= Ben Robinson (archaeologist) =

British archaeologist and television presenter

Ben Robinson is a British archaeologist and television presenter who currently works for Historic England. He has appeared as a contributor and presenter for Channel 4, ITV and the BBC.

==History==
Robinson obtained a BSc (Hons) in Computer Science from Teesside University (Polytechnic at the time) in 1989. He achieved his PhD at the University of York in 2008 while working for Peterborough City Council as the Historic Environment Manager. In 2009 Robinson joined English Heritage as a Team Leader and Inspector of Ancient Monuments. Robinson has worked for Historic England since the 2015 split of English Heritage as the Principal Adviser, Heritage at Risk for the East Midlands.

==Television work==
Robinson first appeared on the Channel 4 programme Time Team in 2005, on a dig at Northborough, and went on to make a further eleven appearances, with his last in 2011 at Litlington, Cambridgeshire.

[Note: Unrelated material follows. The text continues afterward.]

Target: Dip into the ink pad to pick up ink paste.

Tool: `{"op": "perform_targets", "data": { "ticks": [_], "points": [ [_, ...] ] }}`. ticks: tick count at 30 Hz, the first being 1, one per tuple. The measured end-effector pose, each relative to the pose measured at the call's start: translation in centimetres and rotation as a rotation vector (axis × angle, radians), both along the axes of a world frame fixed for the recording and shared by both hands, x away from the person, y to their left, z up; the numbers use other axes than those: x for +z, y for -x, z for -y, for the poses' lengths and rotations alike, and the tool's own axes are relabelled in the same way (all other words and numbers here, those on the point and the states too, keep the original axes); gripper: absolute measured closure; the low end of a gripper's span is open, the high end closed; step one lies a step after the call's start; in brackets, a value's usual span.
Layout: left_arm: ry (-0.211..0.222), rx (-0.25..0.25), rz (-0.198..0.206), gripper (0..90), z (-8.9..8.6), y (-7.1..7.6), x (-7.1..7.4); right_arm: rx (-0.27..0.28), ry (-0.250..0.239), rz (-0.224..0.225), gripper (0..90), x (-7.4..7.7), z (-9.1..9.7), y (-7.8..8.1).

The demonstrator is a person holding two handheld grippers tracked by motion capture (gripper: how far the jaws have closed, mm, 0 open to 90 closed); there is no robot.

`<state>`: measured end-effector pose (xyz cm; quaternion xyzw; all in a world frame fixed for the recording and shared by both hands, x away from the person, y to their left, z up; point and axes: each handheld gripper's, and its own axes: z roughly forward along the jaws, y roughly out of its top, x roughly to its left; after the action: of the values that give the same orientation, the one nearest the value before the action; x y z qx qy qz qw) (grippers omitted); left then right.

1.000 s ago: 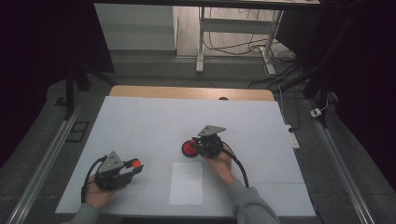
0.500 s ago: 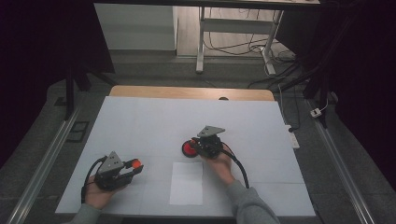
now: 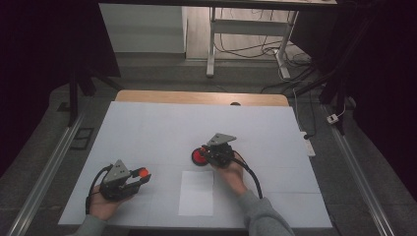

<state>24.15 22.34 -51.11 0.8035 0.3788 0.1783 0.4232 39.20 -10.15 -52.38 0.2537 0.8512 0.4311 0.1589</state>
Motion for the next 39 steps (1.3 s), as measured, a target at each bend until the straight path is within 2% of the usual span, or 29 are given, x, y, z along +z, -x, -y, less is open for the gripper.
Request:
{"op": "perform_targets", "data": {
  "ticks": [11,21,25,28,34,39],
  "points": [
    [-0.003,-0.002,-0.001,64.6,0.0,0.0,-0.1,-0.003,-0.01,-0.003,72.5,0.0,0.0,0.0],
    [0.004,0.006,0.003,64.5,-0.1,0.0,0.0,-0.014,-0.022,-0.024,72.2,0.2,0.2,-0.2],
    [0.006,0.008,0.003,64.5,-0.3,-0.1,0.0,-0.017,-0.084,-0.004,72.2,1.0,0.7,-0.2],
    [0.005,0.007,0.004,64.5,-0.2,-0.1,0.0,-0.018,-0.108,-0.003,72.2,1.5,1.1,-0.2],
    [0.005,0.007,0.004,64.5,-0.2,-0.1,0.0,-0.016,-0.13,0.006,72.2,2.1,1.4,-0.2],
    [0.003,0.006,0.003,64.5,-0.2,-0.1,0.0,-0.001,-0.116,0.006,72.2,2.1,1.3,-0.1]
  ]
}}
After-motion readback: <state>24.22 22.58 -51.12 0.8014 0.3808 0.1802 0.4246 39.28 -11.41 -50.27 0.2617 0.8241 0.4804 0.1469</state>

Robinson appeared on the episode "East" of the 2009 BBC One programme Rivers with Griff Rhys Jones. In 2010 he presented the four-part BBC Four series The Flying Archaeologist.

During 2014 he presented the episode "The Zeppelin Terror" for the BBC Four documentary World War One At Home. In the episode he followed the paths of the Zeppelin attacks over the East of England. Also in 2014, Robinson co-presented the ITV series Secrets from the Sky with historian Bettany Hughes.

In 2015 Robinson co-presented the BBC One documentary The Last Journey of the Magna Carta King with Professor Stephen Church. In 2018 he joined presenter Alice Roberts in the six-part Channel 4 programme Britain's Most Historic Towns.

In 2019 Robinson fronted the BBC Four series Pubs, Ponds and Power: The Story of the Village, a six-part programme documenting the history of the English village in various regions. This was followed by the similar format, Villages by the Sea later in 2019, which has gone onto a further three series.